*Exercise directions*. Please write out all of the entries exactly as they appear.

★ ★ ★ ★ ★

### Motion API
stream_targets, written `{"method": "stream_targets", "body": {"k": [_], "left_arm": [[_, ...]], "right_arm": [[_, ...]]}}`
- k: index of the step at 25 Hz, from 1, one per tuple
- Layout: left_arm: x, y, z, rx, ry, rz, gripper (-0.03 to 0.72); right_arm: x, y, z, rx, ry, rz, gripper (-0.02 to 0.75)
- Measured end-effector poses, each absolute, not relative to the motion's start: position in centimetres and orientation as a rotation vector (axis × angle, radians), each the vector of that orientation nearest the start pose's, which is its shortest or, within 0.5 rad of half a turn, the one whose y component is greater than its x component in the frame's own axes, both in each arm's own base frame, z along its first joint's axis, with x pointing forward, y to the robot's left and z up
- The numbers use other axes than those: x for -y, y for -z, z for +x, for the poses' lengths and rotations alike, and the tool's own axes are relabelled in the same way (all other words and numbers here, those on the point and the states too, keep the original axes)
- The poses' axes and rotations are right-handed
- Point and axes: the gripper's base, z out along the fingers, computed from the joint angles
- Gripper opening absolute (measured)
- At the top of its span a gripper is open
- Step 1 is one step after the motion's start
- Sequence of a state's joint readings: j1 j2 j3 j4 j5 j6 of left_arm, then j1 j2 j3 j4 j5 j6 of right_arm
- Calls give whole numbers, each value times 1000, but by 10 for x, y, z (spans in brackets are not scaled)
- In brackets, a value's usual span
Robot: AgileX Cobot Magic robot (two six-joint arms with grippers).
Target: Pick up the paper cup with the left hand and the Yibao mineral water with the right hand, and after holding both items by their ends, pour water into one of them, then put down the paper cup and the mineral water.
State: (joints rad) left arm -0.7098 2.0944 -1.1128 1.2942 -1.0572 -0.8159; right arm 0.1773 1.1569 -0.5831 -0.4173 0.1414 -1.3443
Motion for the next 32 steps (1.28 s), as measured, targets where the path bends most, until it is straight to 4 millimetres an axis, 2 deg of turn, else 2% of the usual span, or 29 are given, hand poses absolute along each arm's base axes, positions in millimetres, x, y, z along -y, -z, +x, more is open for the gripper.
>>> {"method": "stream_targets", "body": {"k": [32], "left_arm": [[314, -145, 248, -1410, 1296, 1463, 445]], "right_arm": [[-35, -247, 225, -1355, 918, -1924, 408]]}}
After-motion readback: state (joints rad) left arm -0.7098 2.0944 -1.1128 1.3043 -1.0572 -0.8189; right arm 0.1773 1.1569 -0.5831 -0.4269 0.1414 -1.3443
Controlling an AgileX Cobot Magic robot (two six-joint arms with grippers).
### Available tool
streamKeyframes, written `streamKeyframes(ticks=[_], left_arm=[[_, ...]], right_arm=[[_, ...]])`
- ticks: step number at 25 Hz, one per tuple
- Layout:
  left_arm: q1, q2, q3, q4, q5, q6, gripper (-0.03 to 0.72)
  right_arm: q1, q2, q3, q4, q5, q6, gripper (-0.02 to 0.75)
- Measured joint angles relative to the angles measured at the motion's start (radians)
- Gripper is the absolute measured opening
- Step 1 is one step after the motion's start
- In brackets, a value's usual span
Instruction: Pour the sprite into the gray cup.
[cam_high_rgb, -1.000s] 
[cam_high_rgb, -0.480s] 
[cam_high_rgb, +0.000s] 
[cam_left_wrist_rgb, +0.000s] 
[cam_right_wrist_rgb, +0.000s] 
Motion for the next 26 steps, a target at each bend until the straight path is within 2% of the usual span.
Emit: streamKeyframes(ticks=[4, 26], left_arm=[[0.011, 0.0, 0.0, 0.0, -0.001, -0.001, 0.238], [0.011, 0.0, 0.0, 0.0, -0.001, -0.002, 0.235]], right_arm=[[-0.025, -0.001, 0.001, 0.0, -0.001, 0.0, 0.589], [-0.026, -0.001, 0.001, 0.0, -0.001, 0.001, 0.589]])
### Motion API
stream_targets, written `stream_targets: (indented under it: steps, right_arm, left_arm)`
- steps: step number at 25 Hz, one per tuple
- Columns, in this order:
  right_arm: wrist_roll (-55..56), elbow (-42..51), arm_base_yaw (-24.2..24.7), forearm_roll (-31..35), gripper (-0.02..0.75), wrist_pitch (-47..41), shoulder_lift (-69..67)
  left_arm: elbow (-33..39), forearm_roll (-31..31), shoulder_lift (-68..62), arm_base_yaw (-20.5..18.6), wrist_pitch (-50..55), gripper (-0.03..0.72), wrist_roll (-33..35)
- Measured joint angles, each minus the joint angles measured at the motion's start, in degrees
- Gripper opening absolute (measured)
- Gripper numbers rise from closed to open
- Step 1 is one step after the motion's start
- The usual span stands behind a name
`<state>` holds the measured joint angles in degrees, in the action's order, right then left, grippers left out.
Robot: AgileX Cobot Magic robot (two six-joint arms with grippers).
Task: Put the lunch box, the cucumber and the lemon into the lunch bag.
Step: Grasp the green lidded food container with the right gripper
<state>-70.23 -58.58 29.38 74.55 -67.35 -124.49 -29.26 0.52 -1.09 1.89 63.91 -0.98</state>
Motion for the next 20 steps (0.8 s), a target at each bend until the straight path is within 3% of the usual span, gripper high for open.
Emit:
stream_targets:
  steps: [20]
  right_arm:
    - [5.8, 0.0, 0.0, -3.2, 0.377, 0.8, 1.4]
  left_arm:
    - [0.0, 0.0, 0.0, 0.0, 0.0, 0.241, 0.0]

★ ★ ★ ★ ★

*Output of the exercise*.
### Motion API
stream_targets, written `{"method": "stream_targets", "body": {"k": [_], "left_arm": [[_, ...]], "right_arm": [[_, ...]]}}`
- k: index of the step at 25 Hz, from 1, one per tuple
- Layout: left_arm: x, y, z, rx, ry, rz, gripper (-0.03 to 0.72); right_arm: x, y, z, rx, ry, rz, gripper (-0.02 to 0.75)
- Measured end-effector poses, each absolute, not relative to the motion's start: position in centimetres and orientation as a rotation vector (axis × angle, radians), each the vector of that orientation nearest the start pose's, which is its shortest or, within 0.5 rad of half a turn, the one whose y component is greater than its x component in the frame's own axes, both in each arm's own base frame, z along its first joint's axis, with x pointing forward, y to the robot's left and z up
- The numbers use other axes than those: x for -y, y for -z, z for +x, for the poses' lengths and rotations alike, and the tool's own axes are relabelled in the same way (all other words and numbers here, those on the point and the states too, keep the original axes)
- The poses' axes and rotations are right-handed
- Point and axes: the gripper's base, z out along the fingers, computed from the joint angles
- Gripper opening absolute (measured)
- At the top of its span a gripper is open
- Step 1 is one step after the motion's start
- Sequence of a state's joint readings: j1 j2 j3 j4 j5 j6 of left_arm, then j1 j2 j3 j4 j5 j6 of right_arm
- Calls give whole numbers, each value times 1000, but by 10 for x, y, z (spans in brackets are not scaled)
- In brackets, a value's usual span
Robot: AgileX Cobot Magic robot (two six-joint arms with grippers).
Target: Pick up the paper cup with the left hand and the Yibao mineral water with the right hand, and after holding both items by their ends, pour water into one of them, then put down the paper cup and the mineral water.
State: (joints rad) left arm -0.7098 2.0944 -1.1128 1.2942 -1.0572 -0.8159; right arm 0.1773 1.1569 -0.5831 -0.4173 0.1414 -1.3443
Motion for the next 32 steps (1.28 s), as measured, targets where the path bends most, until it is straight to 4 millimetres an axis, 2 deg of turn, else 2% of the usual span, or 29 are given, hand poses absolute along each arm's base axes, positions in millimetres, x, y, z along -y, -z, +x, more is open for the gripper.
>>> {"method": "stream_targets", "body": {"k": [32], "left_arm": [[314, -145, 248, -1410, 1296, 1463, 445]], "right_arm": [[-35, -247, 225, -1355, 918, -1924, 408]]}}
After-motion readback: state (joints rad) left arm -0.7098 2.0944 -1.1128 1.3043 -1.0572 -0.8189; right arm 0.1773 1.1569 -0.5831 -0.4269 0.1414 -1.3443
Controlling an AgileX Cobot Magic robot (two six-joint arms with grippers).
### Available tool
streamKeyframes, written `streamKeyframes(ticks=[_], left_arm=[[_, ...]], right_arm=[[_, ...]])`
- ticks: step number at 25 Hz, one per tuple
- Layout:
  left_arm: q1, q2, q3, q4, q5, q6, gripper (-0.03 to 0.72)
  right_arm: q1, q2, q3, q4, q5, q6, gripper (-0.02 to 0.75)
- Measured joint angles relative to the angles measured at the motion's start (radians)
- Gripper is the absolute measured opening
- Step 1 is one step after the motion's start
- In brackets, a value's usual span
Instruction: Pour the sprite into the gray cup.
[cam_high_rgb, -1.000s] 
[cam_high_rgb, -0.480s] 
[cam_high_rgb, +0.000s] 
[cam_left_wrist_rgb, +0.000s] 
[cam_right_wrist_rgb, +0.000s] 
Motion for the next 26 steps, a target at each bend until the straight path is within 2% of the usual span.
Emit: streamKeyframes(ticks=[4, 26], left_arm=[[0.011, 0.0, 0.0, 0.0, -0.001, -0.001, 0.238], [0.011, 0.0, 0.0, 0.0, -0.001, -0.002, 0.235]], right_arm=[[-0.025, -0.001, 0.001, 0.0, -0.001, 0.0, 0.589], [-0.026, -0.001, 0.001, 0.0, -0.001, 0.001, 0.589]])
### Motion API
stream_targets, written `stream_targets: (indented under it: steps, right_arm, left_arm)`
- steps: step number at 25 Hz, one per tuple
- Columns, in this order:
  right_arm: wrist_roll (-55..56), elbow (-42..51), arm_base_yaw (-24.2..24.7), forearm_roll (-31..35), gripper (-0.02..0.75), wrist_pitch (-47..41), shoulder_lift (-69..67)
  left_arm: elbow (-33..39), forearm_roll (-31..31), shoulder_lift (-68..62), arm_base_yaw (-20.5..18.6), wrist_pitch (-50..55), gripper (-0.03..0.72), wrist_roll (-33..35)
- Measured joint angles, each minus the joint angles measured at the motion's start, in degrees
- Gripper opening absolute (measured)
- Gripper numbers rise from closed to open
- Step 1 is one step after the motion's start
- The usual span stands behind a name
`<state>` holds the measured joint angles in degrees, in the action's order, right then left, grippers left out.
Robot: AgileX Cobot Magic robot (two six-joint arms with grippers).
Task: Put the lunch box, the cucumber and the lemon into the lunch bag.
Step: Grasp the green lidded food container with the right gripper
<state>-70.23 -58.58 29.38 74.55 -67.35 -124.49 -29.26 0.52 -1.09 1.89 63.91 -0.98</state>
Motion for the next 20 steps (0.8 s), a target at each bend until the straight path is within 3% of the usual span, gripper high for open.
Emit:
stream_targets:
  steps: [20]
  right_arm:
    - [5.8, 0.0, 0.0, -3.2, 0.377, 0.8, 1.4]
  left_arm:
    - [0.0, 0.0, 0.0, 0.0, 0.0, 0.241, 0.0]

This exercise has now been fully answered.